→ WORK REQUEST: The result should be every line of the listing that holds the word "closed".

→ EXERCISE DATA:
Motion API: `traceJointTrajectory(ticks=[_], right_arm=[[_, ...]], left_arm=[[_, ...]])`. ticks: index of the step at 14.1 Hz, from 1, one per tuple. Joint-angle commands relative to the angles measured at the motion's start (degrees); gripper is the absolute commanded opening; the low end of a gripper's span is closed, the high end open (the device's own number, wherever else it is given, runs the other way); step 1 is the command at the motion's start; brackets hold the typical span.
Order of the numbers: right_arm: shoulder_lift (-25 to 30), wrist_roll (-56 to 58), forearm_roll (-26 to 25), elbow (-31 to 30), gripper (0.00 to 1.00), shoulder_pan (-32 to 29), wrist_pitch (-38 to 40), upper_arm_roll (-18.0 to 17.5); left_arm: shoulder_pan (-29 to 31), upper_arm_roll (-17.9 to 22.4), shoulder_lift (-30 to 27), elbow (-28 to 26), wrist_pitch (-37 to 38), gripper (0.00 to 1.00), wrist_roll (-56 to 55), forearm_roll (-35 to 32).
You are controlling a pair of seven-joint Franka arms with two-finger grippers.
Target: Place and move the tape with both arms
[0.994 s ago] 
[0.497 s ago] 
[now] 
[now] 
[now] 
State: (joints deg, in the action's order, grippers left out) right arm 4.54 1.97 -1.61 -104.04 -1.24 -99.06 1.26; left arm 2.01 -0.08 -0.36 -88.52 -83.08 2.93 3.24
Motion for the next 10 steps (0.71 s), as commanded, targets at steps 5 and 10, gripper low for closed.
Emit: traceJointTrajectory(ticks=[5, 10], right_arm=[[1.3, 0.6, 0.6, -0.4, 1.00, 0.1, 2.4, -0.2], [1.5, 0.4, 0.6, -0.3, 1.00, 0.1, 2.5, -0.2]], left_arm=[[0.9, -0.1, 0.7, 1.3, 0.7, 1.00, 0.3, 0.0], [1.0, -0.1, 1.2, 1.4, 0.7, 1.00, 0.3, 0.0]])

→ WRITTEN RESPONSE:
Motion API: `traceJointTrajectory(ticks=[_], right_arm=[[_, ...]], left_arm=[[_, ...]])`. ticks: index of the step at 14.1 Hz, from 1, one per tuple. Joint-angle commands relative to the angles measured at the motion's start (degrees); gripper is the absolute commanded opening; the low end of a gripper's span is closed, the high end open (the device's own number, wherever else it is given, runs the other way); step 1 is the command at the motion's start; brackets hold the typical span.
Motion for the next 10 steps (0.71 s), as commanded, targets at steps 5 and 10, gripper low for closed.

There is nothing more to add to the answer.